On est loin du contrebandier qui fait franchir les frontières à sa marchandise à bord de puissants véhicules tout-terrain – à l’image des frères Wachwacha à Mednine (Sud), qui, paradoxalement, ont été libérés alors qu’ils ont avoué être à la tête d’un trafic d’armes avec la Libye.

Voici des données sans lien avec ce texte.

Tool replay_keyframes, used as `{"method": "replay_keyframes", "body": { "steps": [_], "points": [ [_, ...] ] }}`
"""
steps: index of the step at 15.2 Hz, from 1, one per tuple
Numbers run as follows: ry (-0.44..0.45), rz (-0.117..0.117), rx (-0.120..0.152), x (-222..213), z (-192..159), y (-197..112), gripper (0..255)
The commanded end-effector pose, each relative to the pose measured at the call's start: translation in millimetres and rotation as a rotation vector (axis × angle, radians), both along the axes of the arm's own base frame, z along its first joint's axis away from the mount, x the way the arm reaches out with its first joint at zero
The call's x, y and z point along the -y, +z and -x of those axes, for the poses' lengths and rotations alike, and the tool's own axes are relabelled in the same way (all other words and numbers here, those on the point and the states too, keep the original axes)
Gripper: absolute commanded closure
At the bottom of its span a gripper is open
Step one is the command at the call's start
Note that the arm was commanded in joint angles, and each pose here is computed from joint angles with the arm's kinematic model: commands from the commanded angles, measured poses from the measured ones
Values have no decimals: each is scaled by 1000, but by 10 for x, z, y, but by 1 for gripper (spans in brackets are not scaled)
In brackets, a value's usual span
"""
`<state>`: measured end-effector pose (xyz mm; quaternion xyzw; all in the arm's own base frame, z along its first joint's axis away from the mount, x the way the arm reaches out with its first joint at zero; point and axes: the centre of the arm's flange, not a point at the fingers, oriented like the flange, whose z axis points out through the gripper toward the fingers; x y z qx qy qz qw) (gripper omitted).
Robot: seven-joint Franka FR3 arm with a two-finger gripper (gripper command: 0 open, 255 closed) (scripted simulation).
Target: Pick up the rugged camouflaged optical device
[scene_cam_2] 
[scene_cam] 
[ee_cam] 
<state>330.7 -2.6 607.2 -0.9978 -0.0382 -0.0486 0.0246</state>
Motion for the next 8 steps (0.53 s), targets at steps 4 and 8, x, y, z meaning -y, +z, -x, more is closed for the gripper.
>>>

La contrebande flirte, aussi, avec la légalité : les opérateurs de l’informel importent des biens sous le couvert de sociétés qui créent des emplois bien réels

En attendant les conclusions des instructions, les autres sont tous soupçonnés d’avoir « réalisé des profits de manière illégale », et leurs biens et avoirs ont été confisqués, comme le confirme le président de la commission chargée des confiscations au profit de l’État, Mounir Ferchichi. Les avocats, eux, soulignent que ce contexte n’est pas rassurant pour les investisseurs, notamment étrangers.

Car la contrebande flirte, aussi, avec la légalité : les opérateurs de l’informel importent des biens sous le couvert de sociétés qui créent des emplois bien réels ; ils maquillent les déclarations en douane moyennant des pots-de-vin, puis injectent ces marchandises dans les circuits de distribution, y compris formels…

Selon un représentant de la douane, depuis 2011, les délits douaniers portent sur près de 1 milliard de dinars (350 millions d’euros), un cruel manque à gagner pour les finances de l’État.

Depuis le début de l’opération, le 23 mai, le manque de communication a nourri la confusion. « Dans tout État de droit, le procureur général s’exprime, il est de son ressort d’exposer les faits. Cela n’a pas été le cas, et les ambiguïtés autour de ce qui est ou n’est pas de la corruption sont nombreuses », estime l’avocat d’affaires Malek Lamloum.

Prise de conscience des tunisiens

Les Tunisiens se sont cependant forgé une opinion. Sur le banc des accusés, ils mettent la justice, pour sa lenteur et ses sentences souvent dérisoires, ainsi que l’Administration, pour l’omerta et la solidarité qui règne entre ses différents corps.

Ils considèrent par ailleurs que si Youssef Chahed veut faire la guerre, il ne peut éviter les conflits avec les partis et devra briser le tabou de la corruption politique, l’un des verrous du système. Ainsi, Slim Besbes, ancien ministre des Finances et député d’Ennahdha, estime « inconsidérée » l’arrestation pour délit douanier des frères Chemli, proches des islamistes.

Malgré les maladresses et les embûches, malgré le manque d’outils (la loi de protection des témoins adoptée en février n’est pas encore en vigueur faute de décret d’application), beaucoup veulent croire qu’une longue bataille vient de s’engager et ne doutent pas de son issue.